Shen Hong Ming, Storb Ursula
Department of Molecular Genetics and Cell Biology, University of Chicago, 920 East 58th Street, Chicago, IL 60637, USA.
Proc Natl Acad Sci U S A. 2004 Aug 31;101(35):12997-3002. doi: 10.1073/pnas.0404974101. Epub 2004 Aug 24.

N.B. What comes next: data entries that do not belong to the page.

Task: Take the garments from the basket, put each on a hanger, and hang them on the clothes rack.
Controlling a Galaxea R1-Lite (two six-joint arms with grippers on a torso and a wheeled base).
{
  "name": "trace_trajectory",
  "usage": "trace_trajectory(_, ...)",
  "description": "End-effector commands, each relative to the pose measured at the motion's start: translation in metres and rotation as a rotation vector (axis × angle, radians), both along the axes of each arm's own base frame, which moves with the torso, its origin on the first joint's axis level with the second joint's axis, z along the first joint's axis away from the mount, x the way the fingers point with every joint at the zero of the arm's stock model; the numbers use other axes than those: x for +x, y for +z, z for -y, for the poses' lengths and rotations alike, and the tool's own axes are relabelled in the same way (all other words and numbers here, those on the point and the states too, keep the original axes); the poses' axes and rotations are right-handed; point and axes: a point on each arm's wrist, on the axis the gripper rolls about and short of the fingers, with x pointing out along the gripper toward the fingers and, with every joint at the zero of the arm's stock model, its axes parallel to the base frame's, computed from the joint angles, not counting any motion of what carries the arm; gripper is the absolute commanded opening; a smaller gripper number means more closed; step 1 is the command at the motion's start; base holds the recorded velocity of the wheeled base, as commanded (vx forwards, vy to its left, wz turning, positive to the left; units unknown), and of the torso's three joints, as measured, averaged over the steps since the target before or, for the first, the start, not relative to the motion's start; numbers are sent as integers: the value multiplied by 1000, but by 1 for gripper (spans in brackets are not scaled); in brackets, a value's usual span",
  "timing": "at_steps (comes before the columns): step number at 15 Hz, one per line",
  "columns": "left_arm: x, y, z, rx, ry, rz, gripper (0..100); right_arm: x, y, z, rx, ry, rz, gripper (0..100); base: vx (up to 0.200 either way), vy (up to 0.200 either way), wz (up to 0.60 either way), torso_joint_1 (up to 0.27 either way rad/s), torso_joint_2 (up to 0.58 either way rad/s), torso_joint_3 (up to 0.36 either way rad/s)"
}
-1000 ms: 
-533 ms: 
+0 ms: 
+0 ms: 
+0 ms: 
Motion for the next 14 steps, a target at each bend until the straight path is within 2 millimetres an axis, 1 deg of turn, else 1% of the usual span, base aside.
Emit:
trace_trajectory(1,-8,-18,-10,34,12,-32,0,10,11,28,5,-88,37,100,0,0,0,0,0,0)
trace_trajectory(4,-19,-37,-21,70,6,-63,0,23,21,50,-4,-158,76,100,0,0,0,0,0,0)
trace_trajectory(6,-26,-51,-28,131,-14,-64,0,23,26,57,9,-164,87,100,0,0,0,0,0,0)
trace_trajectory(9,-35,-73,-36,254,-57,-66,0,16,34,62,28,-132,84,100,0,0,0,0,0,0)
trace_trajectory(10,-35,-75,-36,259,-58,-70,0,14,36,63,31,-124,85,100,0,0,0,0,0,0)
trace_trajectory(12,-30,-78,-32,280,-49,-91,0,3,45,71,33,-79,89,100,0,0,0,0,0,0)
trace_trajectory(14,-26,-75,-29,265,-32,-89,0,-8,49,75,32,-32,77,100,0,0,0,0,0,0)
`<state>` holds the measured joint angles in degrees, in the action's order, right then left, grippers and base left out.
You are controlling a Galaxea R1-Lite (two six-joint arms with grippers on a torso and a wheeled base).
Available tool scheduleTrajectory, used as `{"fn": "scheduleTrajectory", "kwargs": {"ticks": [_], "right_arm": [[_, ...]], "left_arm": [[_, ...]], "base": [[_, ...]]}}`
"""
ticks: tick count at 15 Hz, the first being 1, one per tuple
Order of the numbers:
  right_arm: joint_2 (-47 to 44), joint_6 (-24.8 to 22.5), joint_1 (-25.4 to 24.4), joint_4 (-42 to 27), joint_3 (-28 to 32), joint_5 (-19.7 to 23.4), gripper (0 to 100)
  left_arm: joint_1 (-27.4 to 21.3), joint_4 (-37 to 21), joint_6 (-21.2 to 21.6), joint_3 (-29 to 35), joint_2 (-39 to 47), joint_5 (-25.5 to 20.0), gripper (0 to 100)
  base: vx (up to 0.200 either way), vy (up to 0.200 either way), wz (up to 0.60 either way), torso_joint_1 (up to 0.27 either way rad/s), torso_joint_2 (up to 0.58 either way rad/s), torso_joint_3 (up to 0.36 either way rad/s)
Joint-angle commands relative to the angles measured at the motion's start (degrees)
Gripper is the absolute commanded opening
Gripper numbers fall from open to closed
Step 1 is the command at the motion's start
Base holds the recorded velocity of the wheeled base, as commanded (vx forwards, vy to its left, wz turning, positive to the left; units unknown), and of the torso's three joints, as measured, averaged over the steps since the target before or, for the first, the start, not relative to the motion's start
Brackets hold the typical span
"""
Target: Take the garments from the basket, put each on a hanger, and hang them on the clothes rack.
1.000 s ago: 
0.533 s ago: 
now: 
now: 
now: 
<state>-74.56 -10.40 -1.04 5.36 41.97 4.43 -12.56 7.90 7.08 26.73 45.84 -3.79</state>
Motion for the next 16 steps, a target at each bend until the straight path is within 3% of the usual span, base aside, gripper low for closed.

The activation-induced cytidine deaminase (AID) is required for somatic hypermutation (SHM) and class-switch recombination of Ig genes. It has been shown that in vitro, AID protein deaminates C in single-stranded DNA or the coding-strand DNA that is being transcribed but not in double-stranded DNA. However, in vivo, both DNA strands are mutated equally during SHM. We show that AID efficiently deaminates C on both DNA strands of a supercoiled plasmid, acting preferentially on SHM hotspot motifs. However, this DNA is not targeted by AID when it is relaxed after treatment with topoisomerase I, and thus, supercoiling plays a crucial role for AID targeting to this DNA. Most of the mutations are in negatively supercoiled regions, suggesting a mechanism of AID targeting in vivo. During transcription the DNA sequences upstream of the elongating RNA polymerase are negatively supercoiled, and this transient change in DNA topology may allow AID to access both DNA strands.
激活诱导的胞嘧啶脱氨酶(AID)是免疫球蛋白基因体细胞高频突变(SHM)和类别转换重组所必需的。研究表明,在体外,AID蛋白可使单链DNA或正在转录的编码链DNA中的C发生脱氨基作用,但不会使双链DNA中的C发生脱氨基作用。然而,在体内,SHM过程中两条DNA链发生的突变是均等的。我们发现,AID能有效地使超螺旋质粒的两条DNA链上的C发生脱氨基作用,且优先作用于SHM热点基序。然而,在用拓扑异构酶I处理后该DNA松弛时,AID不会靶向此DNA,因此,超螺旋对AID靶向该DNA起着关键作用。大多数突变发生在负超螺旋区域,这提示了AID在体内的靶向机制。在转录过程中,延伸的RNA聚合酶上游的DNA序列呈负超螺旋状态,而DNA拓扑结构的这种瞬时变化可能使AID能够接触到两条DNA链。